Analytic functions

Analytic functions compute values over a list (or a sliding window) of rows and return a computed value for each row.

The OVER clause defines a window of rows that are being using to calculate the result: for each row the window is different and the aggregating function returns the result calculated over that set of rows.
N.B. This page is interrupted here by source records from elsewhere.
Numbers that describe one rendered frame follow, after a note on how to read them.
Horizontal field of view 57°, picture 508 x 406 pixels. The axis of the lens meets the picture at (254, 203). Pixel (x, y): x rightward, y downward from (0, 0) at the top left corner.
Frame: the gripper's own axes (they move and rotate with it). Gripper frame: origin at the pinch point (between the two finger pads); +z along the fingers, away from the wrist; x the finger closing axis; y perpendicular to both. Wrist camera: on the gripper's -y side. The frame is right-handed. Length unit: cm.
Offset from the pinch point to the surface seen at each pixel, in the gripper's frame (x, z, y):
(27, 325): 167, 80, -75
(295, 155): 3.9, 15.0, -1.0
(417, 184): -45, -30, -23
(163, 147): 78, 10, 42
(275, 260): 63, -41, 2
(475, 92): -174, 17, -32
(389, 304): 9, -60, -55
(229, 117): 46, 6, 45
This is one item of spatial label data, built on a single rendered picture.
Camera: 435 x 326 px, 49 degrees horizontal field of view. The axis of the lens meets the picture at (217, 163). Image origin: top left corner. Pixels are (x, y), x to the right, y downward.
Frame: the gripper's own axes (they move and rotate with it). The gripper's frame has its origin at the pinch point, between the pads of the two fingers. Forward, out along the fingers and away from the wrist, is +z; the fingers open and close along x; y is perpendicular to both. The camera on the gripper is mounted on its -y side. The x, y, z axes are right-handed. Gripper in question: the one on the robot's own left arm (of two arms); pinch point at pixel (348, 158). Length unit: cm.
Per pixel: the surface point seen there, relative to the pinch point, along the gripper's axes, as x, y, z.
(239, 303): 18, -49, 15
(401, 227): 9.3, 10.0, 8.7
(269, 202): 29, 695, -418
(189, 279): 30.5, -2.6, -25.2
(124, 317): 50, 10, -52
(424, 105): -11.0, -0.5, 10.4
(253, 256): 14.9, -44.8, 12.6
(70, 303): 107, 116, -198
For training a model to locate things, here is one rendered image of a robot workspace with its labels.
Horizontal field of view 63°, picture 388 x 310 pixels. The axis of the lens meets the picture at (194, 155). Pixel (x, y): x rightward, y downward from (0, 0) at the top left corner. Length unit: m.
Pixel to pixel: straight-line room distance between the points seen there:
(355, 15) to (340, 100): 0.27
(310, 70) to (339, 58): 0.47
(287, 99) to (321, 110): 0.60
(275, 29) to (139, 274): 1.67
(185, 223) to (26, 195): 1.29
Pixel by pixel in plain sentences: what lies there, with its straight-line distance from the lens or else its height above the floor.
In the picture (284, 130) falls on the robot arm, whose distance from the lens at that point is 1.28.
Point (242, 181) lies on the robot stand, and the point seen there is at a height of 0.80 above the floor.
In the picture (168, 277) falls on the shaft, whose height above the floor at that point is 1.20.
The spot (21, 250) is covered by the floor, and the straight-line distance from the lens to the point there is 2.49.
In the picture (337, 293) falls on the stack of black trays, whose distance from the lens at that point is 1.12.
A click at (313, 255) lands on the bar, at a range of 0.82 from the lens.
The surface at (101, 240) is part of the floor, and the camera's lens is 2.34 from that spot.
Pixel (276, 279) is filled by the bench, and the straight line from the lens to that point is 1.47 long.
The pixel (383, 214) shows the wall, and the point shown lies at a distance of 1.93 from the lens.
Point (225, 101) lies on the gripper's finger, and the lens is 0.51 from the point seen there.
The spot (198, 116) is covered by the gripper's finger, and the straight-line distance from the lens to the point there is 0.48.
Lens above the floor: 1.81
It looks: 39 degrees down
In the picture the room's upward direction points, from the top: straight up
Analytic functions allow computing moving averages, cumulative sums, or extract first or last values from a defined window.

See also

Contrast with aggregating functions that return a result for a whole group of rows.

Defining window

In order to use analytic functions a window needs to be defined.

Warning

While ANSI SQL supports windows without specifying partitions currently BlazingSQL requires specifying the PARTITION BY clause.

Syntax

The syntax to use analytic functions in BlazingSQL follows the ANSI standard:

SELECT <col_1>
    , <col_2>
    , <analytic_function> OVER (
        PARTITION BY <col_1>
        [ ORDER BY <col_3> { ASC | DESC } { NULLS FIRST | NULLS LAST } }]
        [ ROWS | RANGE ]
    )
FROM <table_name>

PARTITION BY

The PARTITION BY clause specifies the column (or columns) that the window function will further delineate the boundaries of rows; these boundaries can further be refined by using ROWS or RANGE qualifiers.

ORDER BY

The rows within the specified can be ordered (some of the aggregating functions require the rows to be sorted). Just like with the reqular SELECT statement, the ORDER BY clause can be used within the specified window.

ASC and DESC qualifiers

The rows within window can be sorted by one or more column, and can be mixed and matched in terms of the monotonicity.

Note

The ASC qualifier is explicit and informs the engine to sort the rows in an ascending order. However, if omitted, the engine implicitly orders the rows in and ascending order. To sort in a descending order the DESC is required.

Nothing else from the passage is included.